┌─ INFORMATION SUPPLIED

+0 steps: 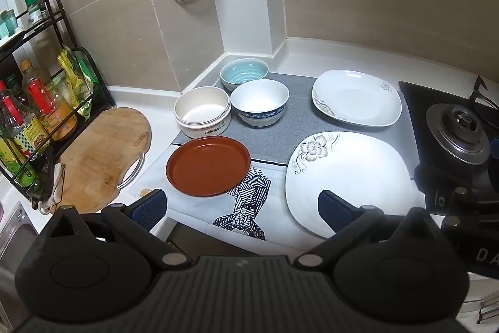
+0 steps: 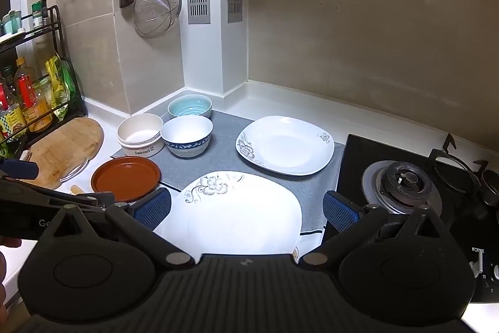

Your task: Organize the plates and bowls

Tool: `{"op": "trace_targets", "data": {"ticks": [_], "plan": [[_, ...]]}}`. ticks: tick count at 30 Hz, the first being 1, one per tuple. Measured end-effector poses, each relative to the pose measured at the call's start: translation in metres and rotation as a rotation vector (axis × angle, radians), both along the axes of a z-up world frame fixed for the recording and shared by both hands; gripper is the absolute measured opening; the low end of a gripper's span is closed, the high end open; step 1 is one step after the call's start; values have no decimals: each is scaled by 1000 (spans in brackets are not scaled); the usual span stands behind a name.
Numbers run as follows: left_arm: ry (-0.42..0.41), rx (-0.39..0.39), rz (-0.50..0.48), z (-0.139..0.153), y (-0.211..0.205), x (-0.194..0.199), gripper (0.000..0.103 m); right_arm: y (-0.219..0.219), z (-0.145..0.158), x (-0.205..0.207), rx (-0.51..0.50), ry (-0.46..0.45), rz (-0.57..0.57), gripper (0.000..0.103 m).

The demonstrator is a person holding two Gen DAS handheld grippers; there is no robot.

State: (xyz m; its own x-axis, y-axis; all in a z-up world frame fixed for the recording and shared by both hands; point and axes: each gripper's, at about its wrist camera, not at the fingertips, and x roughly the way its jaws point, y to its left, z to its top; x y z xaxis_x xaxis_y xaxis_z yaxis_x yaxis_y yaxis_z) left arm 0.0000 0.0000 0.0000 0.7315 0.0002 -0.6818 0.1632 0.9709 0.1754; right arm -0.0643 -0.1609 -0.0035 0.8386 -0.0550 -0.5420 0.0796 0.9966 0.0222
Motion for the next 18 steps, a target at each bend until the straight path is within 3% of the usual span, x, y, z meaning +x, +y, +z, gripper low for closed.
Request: {"op": "trace_targets", "data": {"ticks": [18], "plan": [[0,4,-5,-2,-3,0,103,1,0,0,5,2,-9,103]]}}
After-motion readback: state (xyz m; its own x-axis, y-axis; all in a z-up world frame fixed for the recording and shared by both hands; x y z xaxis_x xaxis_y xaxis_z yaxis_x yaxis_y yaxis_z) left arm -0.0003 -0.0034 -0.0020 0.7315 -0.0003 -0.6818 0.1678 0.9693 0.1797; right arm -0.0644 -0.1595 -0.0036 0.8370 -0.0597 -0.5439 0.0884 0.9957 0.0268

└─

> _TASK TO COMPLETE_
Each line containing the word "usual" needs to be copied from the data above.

> _ANSWER SPACE_
Tool: `{"op": "trace_targets", "data": {"ticks": [_], "plan": [[_, ...]]}}`. ticks: tick count at 30 Hz, the first being 1, one per tuple. Measured end-effector poses, each relative to the pose measured at the call's start: translation in metres and rotation as a rotation vector (axis × angle, radians), both along the axes of a z-up world frame fixed for the recording and shared by both hands; gripper is the absolute measured opening; the low end of a gripper's span is closed, the high end open; step 1 is one step after the call's start; values have no decimals: each is scaled by 1000 (spans in brackets are not scaled); the usual span stands behind a name.
Motion for the next 18 steps, a target at each bend until the straight path is within 3% of the usual span, x, y, z meaning +x, +y, +z, gripper low for closed.

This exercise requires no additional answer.